We’re not really broke—our public money has just been hijacked. Our new film, The Story of Broke, shines a light on the dumb choices our elected so-called leaders are making with our money: handing out tax breaks for oil companies reaping record profits; paving public roads that only go to one place—a new Walmart; granting permits to mine public lands at prices set in 1872; cleaning up toxic
messes made by giant chemical companies; and offering public funds for corporations building nuclear reactors and other risky ventures.
Here’s how it’s supposed to work in a democracy: Every year, you and I pitch some of our money into the shared public account. Our government is supposed to use this money for the public good: public safety, education, environmental protection, and helping those in need. Some public money also gets used to help businesses—to encourage job creation or spur technological innovation, for instance.
I’m all for the government using some of my money to help businesses grow and innovate – as long as I and my fellow citizens also benefit. Unfortunately that’s not always what happens. And we usually don’t see it happening because most of the handouts take the form of hidden subsidies – tax breaks, government contracts, access to public land and water.

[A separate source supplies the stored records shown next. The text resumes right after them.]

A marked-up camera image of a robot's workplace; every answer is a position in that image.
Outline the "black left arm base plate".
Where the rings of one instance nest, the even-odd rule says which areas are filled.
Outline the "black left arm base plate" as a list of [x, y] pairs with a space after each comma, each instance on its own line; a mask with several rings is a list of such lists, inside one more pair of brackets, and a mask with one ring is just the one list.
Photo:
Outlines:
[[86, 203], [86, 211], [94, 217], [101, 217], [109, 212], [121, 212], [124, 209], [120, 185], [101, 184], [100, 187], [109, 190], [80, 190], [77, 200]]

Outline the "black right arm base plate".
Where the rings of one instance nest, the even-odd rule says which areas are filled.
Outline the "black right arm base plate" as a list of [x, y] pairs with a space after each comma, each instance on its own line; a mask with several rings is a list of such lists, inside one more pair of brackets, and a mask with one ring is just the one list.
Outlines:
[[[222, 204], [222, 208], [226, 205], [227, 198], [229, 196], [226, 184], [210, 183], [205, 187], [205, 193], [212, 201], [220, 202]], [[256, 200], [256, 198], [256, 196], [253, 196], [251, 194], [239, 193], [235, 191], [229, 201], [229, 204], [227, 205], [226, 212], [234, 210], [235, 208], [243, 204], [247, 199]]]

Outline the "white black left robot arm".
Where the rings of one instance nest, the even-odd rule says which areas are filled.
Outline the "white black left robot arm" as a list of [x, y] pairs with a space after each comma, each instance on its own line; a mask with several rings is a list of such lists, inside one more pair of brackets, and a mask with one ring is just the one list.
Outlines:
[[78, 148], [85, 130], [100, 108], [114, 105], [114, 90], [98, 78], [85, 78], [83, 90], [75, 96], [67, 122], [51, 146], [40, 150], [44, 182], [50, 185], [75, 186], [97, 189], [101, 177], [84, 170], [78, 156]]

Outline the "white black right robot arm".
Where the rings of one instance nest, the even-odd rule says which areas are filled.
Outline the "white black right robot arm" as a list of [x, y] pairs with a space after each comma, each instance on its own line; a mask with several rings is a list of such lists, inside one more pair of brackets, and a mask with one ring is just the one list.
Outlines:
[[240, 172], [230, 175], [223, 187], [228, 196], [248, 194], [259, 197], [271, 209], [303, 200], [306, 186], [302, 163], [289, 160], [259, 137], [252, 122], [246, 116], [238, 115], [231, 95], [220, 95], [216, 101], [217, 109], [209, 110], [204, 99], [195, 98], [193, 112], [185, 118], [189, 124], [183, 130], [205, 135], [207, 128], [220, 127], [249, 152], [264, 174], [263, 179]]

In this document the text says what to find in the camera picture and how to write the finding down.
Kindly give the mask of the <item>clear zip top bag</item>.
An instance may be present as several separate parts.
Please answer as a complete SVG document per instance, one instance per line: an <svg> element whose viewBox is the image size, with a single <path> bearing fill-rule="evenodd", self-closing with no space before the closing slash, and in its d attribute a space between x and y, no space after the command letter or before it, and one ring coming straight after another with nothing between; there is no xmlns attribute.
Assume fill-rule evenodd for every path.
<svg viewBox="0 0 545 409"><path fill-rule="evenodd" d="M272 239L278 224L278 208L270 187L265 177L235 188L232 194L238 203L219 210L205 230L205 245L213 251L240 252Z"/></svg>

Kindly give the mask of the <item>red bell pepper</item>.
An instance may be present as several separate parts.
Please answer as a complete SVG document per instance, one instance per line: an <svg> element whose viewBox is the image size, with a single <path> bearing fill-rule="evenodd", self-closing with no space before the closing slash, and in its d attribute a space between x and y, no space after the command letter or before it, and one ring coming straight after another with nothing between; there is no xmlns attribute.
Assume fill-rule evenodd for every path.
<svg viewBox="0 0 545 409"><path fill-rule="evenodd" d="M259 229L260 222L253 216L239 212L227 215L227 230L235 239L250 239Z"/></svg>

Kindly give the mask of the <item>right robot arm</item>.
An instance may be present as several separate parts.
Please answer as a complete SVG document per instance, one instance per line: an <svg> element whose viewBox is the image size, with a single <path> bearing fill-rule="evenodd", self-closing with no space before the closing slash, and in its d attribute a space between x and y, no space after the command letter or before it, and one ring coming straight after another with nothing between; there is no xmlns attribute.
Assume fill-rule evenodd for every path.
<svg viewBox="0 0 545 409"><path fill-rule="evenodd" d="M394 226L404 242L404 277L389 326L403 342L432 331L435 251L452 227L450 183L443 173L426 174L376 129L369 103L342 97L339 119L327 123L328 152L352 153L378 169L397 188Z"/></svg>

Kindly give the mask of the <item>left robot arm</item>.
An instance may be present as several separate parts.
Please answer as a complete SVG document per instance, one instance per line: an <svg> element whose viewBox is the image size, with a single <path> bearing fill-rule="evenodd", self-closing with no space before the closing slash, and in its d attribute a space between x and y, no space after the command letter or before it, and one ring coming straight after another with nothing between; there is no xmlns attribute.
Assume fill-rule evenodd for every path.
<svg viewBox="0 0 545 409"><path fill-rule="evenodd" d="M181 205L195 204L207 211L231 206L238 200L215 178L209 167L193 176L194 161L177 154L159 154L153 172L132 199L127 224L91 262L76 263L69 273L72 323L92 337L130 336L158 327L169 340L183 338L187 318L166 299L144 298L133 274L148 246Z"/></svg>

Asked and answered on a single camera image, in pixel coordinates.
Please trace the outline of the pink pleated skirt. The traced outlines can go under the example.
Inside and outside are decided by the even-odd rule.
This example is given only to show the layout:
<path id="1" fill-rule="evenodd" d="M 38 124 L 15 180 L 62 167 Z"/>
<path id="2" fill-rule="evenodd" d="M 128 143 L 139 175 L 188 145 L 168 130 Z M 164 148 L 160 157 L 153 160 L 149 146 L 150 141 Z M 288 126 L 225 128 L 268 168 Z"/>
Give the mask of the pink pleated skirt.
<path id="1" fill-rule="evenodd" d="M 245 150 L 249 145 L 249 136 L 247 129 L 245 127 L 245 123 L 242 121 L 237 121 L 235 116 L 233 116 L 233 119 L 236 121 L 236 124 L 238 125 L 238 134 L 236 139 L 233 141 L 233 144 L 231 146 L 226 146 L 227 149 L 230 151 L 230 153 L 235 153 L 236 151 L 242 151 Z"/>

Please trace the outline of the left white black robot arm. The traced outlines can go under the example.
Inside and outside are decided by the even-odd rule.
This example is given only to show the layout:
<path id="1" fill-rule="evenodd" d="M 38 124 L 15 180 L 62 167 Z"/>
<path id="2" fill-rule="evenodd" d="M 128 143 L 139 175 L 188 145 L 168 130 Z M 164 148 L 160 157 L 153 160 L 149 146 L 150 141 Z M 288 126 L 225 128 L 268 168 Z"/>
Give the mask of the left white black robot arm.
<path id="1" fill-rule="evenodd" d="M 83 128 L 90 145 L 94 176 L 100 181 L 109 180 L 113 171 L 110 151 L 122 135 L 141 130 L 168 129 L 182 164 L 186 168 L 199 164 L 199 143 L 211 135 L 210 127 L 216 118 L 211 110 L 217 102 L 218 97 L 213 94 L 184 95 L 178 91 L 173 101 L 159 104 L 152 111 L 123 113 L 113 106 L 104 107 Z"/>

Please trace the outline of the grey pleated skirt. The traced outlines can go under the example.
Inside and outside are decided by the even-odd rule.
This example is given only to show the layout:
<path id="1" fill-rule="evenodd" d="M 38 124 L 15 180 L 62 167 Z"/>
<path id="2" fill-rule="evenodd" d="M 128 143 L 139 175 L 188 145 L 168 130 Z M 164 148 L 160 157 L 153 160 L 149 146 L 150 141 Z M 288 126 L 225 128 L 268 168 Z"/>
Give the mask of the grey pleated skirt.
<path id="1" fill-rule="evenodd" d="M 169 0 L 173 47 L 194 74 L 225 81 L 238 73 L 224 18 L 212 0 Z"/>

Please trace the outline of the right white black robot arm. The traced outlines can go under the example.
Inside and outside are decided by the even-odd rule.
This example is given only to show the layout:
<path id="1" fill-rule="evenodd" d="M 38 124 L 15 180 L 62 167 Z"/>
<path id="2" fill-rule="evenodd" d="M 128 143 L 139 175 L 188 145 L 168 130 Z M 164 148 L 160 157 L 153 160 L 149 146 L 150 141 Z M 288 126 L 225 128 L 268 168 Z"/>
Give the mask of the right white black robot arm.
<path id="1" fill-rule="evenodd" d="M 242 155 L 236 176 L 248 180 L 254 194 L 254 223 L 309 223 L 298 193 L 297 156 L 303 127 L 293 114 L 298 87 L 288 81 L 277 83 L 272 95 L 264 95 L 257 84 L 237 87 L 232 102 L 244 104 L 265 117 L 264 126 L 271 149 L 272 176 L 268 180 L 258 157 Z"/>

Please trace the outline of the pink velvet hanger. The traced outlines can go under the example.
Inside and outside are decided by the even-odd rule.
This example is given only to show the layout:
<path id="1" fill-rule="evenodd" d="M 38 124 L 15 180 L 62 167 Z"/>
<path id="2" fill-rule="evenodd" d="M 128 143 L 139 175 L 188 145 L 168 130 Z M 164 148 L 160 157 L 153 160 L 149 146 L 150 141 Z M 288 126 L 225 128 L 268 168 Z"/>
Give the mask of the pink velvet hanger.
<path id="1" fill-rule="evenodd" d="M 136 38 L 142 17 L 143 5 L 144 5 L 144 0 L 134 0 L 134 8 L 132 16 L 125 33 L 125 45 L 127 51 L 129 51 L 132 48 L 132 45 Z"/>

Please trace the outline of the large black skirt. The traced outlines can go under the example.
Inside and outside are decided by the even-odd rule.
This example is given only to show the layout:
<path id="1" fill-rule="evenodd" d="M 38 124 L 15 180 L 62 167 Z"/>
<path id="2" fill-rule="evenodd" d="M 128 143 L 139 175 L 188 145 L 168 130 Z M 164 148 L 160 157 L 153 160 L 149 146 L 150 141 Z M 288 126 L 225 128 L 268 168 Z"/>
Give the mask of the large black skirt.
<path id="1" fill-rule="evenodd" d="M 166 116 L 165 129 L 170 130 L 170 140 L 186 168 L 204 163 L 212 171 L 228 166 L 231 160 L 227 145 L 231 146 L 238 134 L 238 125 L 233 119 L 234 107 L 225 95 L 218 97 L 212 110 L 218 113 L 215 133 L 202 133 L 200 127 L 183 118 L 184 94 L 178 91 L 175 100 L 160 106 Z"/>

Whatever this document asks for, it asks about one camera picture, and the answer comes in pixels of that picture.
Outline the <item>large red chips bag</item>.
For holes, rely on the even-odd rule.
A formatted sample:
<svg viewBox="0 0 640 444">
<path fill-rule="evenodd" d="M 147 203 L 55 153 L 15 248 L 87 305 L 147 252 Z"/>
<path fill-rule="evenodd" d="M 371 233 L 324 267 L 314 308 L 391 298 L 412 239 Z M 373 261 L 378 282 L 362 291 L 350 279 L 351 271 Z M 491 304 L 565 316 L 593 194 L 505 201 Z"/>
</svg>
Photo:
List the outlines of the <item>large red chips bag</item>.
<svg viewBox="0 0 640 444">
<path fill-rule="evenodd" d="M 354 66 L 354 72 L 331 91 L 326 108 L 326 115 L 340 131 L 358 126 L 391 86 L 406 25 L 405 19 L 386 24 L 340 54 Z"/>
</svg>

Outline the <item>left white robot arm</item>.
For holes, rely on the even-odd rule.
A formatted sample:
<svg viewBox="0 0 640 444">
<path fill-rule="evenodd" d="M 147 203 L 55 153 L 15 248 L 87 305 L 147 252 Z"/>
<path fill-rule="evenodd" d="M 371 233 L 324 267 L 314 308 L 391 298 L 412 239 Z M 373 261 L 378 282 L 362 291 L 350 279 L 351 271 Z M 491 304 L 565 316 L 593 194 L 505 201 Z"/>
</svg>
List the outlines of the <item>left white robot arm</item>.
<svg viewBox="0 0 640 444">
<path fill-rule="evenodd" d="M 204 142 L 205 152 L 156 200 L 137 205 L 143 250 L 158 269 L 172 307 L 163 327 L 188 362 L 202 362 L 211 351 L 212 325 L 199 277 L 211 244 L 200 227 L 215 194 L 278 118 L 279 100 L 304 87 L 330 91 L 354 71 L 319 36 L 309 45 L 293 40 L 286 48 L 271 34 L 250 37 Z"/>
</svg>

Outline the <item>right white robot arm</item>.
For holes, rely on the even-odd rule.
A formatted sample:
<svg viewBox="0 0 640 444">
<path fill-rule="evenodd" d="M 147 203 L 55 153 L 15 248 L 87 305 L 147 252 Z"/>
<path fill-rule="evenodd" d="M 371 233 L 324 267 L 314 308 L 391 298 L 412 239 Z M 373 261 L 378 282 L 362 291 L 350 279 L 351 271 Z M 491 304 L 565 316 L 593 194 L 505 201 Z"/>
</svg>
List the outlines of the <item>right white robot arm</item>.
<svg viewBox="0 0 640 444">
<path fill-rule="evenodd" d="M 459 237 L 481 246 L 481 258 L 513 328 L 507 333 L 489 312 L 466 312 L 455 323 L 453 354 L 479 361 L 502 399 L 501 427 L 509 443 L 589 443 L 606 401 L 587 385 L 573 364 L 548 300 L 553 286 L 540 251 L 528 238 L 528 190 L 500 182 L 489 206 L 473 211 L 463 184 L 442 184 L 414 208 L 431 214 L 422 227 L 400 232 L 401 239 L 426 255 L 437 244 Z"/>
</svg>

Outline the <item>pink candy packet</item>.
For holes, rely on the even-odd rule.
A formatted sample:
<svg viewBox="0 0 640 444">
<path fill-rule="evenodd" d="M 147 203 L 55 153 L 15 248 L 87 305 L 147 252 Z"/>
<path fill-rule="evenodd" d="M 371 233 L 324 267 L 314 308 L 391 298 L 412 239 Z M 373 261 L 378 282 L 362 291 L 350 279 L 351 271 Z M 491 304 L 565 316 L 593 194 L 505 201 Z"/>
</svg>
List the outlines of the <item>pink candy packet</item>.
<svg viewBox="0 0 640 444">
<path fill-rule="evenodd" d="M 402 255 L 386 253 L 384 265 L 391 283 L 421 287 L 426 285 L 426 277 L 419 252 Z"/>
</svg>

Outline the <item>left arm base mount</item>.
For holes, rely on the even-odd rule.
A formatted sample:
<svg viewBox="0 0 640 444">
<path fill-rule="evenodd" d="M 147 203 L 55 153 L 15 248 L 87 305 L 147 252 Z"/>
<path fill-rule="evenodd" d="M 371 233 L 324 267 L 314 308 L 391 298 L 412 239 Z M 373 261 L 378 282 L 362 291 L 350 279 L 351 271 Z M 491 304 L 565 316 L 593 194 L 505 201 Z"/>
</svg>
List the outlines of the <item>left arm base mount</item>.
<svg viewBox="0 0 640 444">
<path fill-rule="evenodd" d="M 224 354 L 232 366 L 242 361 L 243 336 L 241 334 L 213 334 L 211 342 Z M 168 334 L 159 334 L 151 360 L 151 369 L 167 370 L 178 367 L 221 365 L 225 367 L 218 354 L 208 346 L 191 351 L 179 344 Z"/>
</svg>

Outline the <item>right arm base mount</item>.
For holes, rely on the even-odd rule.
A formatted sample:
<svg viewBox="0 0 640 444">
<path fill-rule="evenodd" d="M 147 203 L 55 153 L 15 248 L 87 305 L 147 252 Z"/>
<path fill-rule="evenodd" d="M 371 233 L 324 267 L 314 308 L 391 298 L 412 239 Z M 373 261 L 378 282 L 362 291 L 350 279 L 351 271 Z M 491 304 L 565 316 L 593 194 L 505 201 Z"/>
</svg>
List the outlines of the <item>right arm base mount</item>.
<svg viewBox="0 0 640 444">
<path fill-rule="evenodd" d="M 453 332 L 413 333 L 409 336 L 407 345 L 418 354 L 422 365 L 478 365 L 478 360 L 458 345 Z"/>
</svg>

If a member of Congress came to your house and asked for money to build a garbage incinerator in a low-income neighborhood, to mine uranium near the Colorado River, or boost the balance sheet of an oil company that just posted record profits, you’d tell him to get off your lawn. But thousands of lobbyists in Washington and billons in campaign contributions keep the subsidies flowing – and hold America back from the sustainable economy of the future.
So as we balance our personal bank accounts each month, let’s remember that there’s a whole other pot of money we’re responsible for as well. It’s both our right and our responsibility to help determine how that money is spent and we should be making sure its helping build a better world.
We know that a better future is possible—that we can make Stuff in ways that are safe and healthy and fair. We know that clean energy and non-toxic chemicals exist. Better alternatives have been around for decades.
It’s high time we gave a leg up to the kinds of cleaner, healthier industries we need for the century ahead. It’s time we put our money behind businesses that will help build a better future.
That means stepping out of our consumer selves and occupying our citizen selves. It means reminding ourselves and our governments of the power we have when we unite as citizens.
That’s why what was happening in Oakland and other cities last week was so exciting. Because together, getting out of the shopping mall and into the streets, we do have real power to make a better future. And we have enough money to get started right now.